### Records to process
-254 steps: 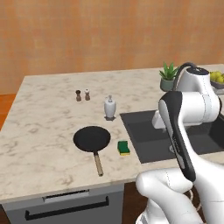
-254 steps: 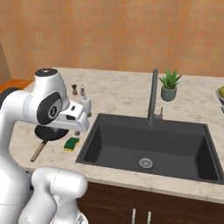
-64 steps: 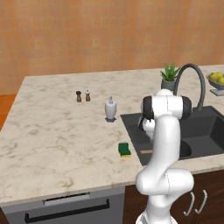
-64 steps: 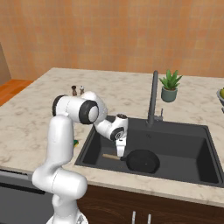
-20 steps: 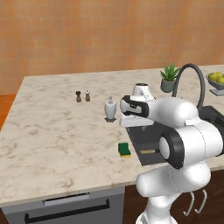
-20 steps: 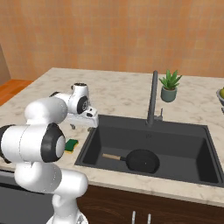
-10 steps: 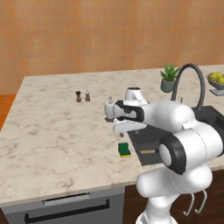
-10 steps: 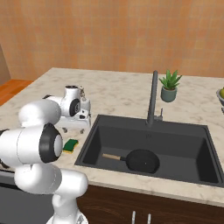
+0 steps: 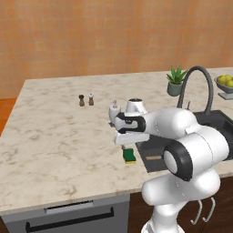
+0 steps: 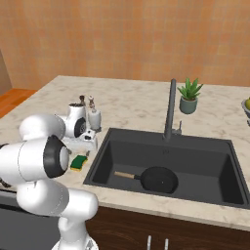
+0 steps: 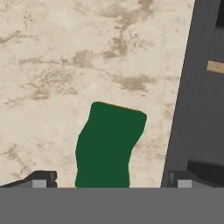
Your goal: Pick the pan and sponge and place them into the sink. Then turn on the water.
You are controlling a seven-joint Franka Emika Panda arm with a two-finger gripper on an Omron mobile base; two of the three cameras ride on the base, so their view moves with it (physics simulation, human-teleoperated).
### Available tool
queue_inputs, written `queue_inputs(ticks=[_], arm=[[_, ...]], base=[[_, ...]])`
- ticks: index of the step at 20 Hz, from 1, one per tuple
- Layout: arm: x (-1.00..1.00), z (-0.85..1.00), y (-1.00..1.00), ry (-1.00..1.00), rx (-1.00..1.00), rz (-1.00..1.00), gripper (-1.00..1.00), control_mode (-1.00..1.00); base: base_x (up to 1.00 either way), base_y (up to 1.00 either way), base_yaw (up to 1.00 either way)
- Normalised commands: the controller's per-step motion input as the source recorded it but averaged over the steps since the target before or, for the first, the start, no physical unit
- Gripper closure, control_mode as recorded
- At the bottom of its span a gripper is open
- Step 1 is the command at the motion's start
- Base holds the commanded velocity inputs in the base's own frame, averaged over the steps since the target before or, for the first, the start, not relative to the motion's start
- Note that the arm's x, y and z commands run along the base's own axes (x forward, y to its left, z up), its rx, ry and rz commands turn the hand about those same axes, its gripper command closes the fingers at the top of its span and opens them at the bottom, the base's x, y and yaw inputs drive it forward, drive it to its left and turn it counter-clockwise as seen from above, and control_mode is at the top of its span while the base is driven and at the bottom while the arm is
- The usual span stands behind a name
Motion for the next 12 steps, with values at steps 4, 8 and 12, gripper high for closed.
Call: queue_inputs(ticks=[4, 8, 12], arm=[[0.0, -0.48, 0.01, 0.0, 0.0, -0.04, -1.0, -1.0], [0.0, -0.31, 0.04, 0.0, 0.0, -0.02, -1.0, -1.0], [0.0, -0.33, 0.04, 0.0, 0.0, -0.01, -1.0, -1.0]], base=[[0.0, 0.0, 0.0], [0.0, 0.0, 0.0], [0.0, 0.0, 0.0]])
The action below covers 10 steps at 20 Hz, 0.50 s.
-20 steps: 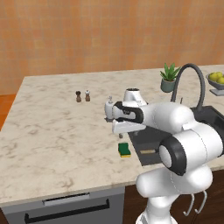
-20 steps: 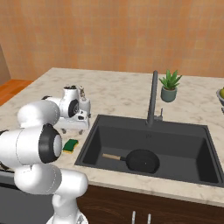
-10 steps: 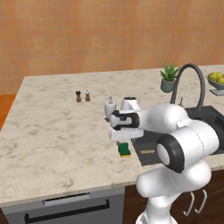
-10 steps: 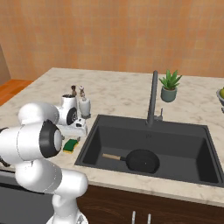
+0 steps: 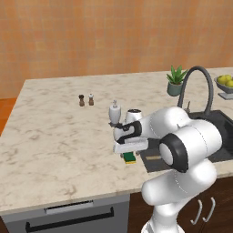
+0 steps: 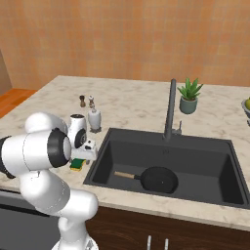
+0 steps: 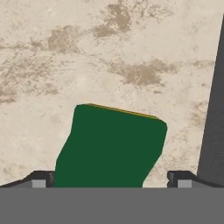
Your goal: Pick the pan and sponge and place them into the sink. Then turn on the water.
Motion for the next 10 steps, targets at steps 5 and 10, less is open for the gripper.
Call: queue_inputs(ticks=[5, 10], arm=[[0.0, -0.19, 0.03, 0.0, 0.0, 0.0, -1.0, -1.0], [0.0, -0.18, 0.01, 0.0, 0.0, 0.0, -1.0, -1.0]], base=[[0.0, 0.0, 0.0], [0.0, 0.0, 0.0]])
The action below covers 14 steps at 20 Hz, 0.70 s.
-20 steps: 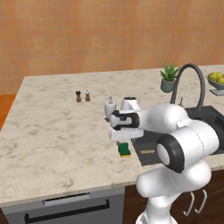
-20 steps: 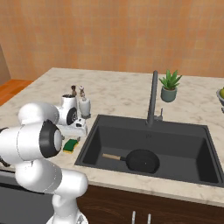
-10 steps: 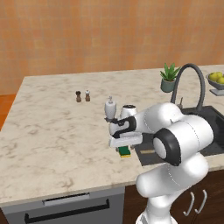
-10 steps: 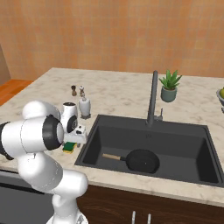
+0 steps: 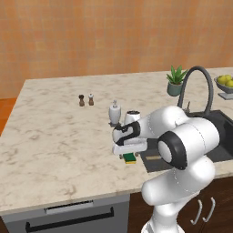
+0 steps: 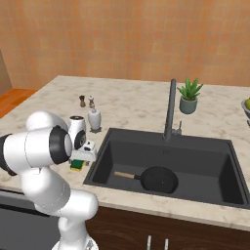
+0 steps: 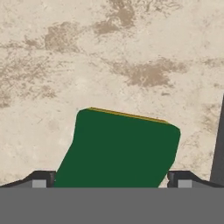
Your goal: Pick the pan and sponge and place them into the sink. Then turn on the water.
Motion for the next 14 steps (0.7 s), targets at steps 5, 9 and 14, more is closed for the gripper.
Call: queue_inputs(ticks=[5, 9, 14], arm=[[0.0, -0.05, 0.0, 0.0, 0.0, 0.0, 1.0, -1.0], [-0.02, 0.02, -0.07, 0.0, 0.0, 0.0, 1.0, -1.0], [-0.14, 0.38, -0.46, 0.0, 0.0, -0.01, 1.0, -1.0]], base=[[0.0, 0.0, 0.0], [0.0, 0.0, 0.0], [0.0, 0.0, 0.0]])
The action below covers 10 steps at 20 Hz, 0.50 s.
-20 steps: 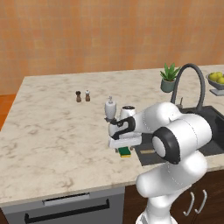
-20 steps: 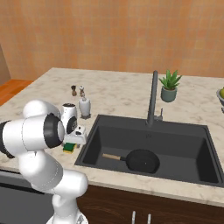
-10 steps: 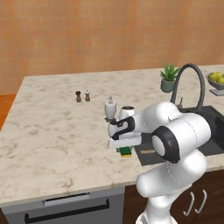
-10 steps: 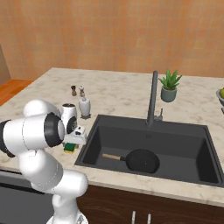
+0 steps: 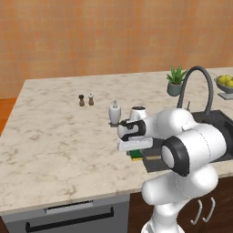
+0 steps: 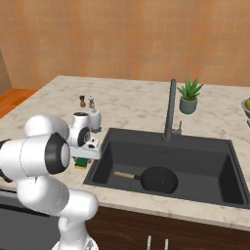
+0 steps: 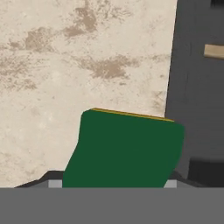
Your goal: Pick the pan and sponge and place them into the sink. Then turn on the water.
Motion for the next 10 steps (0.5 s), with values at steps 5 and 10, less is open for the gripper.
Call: queue_inputs(ticks=[5, 10], arm=[[-0.02, 0.27, -0.78, 0.04, 0.0, -0.06, 1.0, -1.0], [0.08, 0.0, -0.98, 0.04, 0.01, -0.08, 1.0, -1.0]], base=[[0.0, 0.0, 0.0], [0.0, 0.0, 0.0]])
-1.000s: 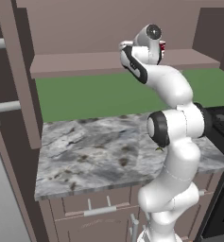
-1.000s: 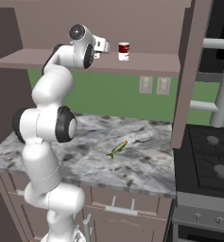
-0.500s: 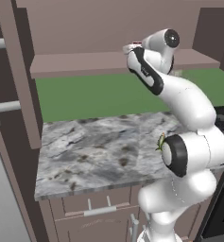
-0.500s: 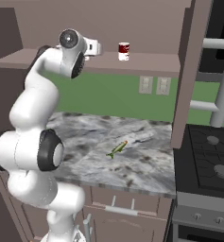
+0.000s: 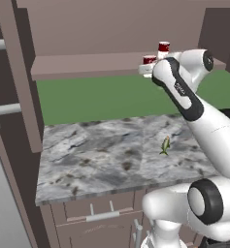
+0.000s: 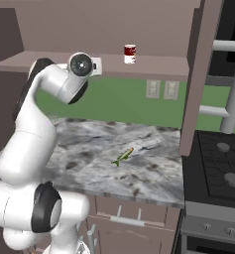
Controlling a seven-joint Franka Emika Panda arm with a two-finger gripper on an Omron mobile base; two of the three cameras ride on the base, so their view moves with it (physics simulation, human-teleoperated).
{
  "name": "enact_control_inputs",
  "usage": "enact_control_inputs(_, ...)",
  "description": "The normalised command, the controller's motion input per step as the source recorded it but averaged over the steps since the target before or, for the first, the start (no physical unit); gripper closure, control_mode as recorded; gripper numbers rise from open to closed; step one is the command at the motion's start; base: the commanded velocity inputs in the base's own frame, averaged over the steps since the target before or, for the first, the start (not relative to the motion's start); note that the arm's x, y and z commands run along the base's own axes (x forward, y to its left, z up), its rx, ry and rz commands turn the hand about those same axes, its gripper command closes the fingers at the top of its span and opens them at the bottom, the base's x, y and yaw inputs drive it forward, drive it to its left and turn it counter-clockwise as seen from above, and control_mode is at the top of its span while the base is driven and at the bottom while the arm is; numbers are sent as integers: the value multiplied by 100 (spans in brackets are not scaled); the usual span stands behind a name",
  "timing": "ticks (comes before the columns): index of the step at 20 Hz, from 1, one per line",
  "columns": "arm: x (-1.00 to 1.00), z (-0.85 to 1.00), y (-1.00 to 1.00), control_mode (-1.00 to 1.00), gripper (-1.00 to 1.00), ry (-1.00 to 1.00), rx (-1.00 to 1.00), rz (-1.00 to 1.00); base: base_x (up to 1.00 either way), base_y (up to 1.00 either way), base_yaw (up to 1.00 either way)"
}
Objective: Restock the canned food cabinet by taking the new fresh canned food from the counter and placing it in the cabinet. Then, take the old canned food from the cabinet and place it on the counter.
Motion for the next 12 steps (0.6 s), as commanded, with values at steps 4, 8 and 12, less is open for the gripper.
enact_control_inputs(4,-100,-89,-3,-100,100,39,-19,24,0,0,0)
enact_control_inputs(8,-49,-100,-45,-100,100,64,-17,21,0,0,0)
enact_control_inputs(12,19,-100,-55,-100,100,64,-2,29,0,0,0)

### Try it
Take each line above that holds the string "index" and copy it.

### Exercise answer
- ticks: index of the step at 20 Hz, from 1, one per tuple
  "timing": "ticks (comes before the columns): index of the step at 20 Hz, from 1, one per line",

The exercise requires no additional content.